Field Fooled
En 1822, le célèbre pianiste-compositeur Johann Nepomuk Hummel arriva à Moscou avec la suite d’une grande-duchesse. On le couvrait d’éloges partout—pourtant un détail le contrariait : John Field, le pianiste le plus célèbre de Russie, n’était pas venu le voir.
Hummel finit par se rendre lui-même dans les appartements de Field. Field donnait une leçon, alors le visiteur attendit. Hummel—petit, trapu, simplement vêtu—avait, dit l’histoire, l’air d’un paysan allemand. Field, à l’inverse, était élégant et plein de courtoisie.
Quand la leçon s’acheva, Field demanda d’un ton bourru ce qu’il voulait. Hummel répondit modestement qu’il aimait la musique, qu’il en comprenait un peu, et qu’il était venu l’entendre jouer. Amusé par ce qui lui semblait être un admirateur rustique, Field s’assit et interpréta magnifiquement ses propres pièces raffinées.

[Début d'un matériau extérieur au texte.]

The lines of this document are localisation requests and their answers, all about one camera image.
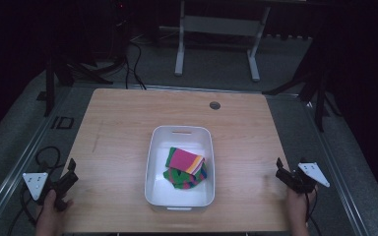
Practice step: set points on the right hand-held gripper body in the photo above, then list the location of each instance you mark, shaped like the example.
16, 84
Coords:
310, 175

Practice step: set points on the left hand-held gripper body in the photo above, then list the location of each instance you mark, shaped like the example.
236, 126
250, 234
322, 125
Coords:
36, 183

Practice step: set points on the pink striped sock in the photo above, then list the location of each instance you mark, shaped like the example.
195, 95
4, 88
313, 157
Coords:
185, 160

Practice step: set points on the green striped sock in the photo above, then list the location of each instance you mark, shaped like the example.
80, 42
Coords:
180, 180

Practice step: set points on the white plastic bin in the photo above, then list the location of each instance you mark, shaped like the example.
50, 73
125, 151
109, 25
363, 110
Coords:
180, 200

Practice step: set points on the person's right hand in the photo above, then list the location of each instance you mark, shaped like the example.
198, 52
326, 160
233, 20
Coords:
298, 205

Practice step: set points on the person's left hand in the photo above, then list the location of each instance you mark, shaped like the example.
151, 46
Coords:
50, 213

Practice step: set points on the black metal stand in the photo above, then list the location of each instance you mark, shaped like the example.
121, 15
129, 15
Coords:
320, 91
50, 85

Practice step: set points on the white metal desk frame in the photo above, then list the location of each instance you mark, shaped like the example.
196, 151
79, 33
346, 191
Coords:
221, 24

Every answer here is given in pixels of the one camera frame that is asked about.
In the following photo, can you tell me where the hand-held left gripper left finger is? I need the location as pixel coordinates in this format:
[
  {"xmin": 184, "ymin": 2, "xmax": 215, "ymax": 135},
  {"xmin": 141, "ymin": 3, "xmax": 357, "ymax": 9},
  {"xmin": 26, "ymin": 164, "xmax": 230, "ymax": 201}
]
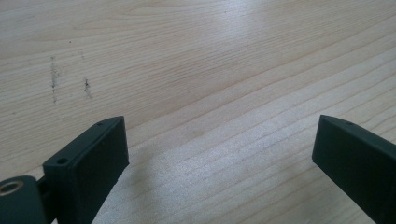
[{"xmin": 42, "ymin": 116, "xmax": 130, "ymax": 224}]

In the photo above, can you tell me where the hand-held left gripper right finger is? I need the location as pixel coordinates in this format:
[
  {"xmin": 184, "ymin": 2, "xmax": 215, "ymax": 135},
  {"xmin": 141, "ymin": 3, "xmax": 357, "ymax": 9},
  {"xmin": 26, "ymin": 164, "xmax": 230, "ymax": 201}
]
[{"xmin": 311, "ymin": 114, "xmax": 396, "ymax": 224}]

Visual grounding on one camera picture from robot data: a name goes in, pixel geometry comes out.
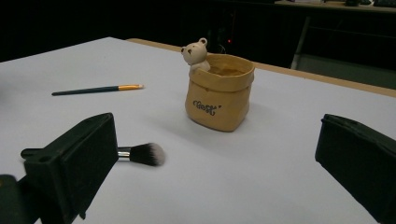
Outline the wooden table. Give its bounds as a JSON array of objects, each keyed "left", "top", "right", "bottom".
[{"left": 125, "top": 37, "right": 396, "bottom": 99}]

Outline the white metal table frame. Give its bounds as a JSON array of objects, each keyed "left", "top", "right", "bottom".
[{"left": 274, "top": 0, "right": 396, "bottom": 91}]

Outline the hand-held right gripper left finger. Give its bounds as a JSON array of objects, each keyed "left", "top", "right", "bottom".
[{"left": 20, "top": 112, "right": 120, "bottom": 224}]

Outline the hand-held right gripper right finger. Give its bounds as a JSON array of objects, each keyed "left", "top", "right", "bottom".
[{"left": 315, "top": 113, "right": 396, "bottom": 224}]

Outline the dark pen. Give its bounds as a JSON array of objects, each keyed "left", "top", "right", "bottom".
[{"left": 117, "top": 142, "right": 166, "bottom": 167}]

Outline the white board sheet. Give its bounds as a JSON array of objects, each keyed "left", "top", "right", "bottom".
[{"left": 0, "top": 36, "right": 396, "bottom": 224}]

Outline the dark box with red light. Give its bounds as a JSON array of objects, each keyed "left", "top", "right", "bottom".
[{"left": 214, "top": 8, "right": 238, "bottom": 54}]

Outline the small wooden cup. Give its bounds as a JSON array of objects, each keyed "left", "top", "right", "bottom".
[{"left": 180, "top": 37, "right": 256, "bottom": 133}]

Puis Field décida de s’amuser : il insista pour que le visiteur joue à son tour. Hummel protesta—il ne jouait jamais sans partition, il ne faisait que pianoter de temps en temps à l’orgue. Field continua d’insister. Alors Hummel s’assit au piano, prit l’un des thèmes de Field et le transforma en une fantaisie éblouissante, bourrée de technique et d’expression.
Field bondit, le saisit par les épaules, le secoua, puis l’embrassa et éclata de rire : « Tu ne me tromperas pas ! Tu es Hummel. Personne d’autre n’improvise comme ça ! » À partir de cet instant, les deux pianistes devinrent vite amis.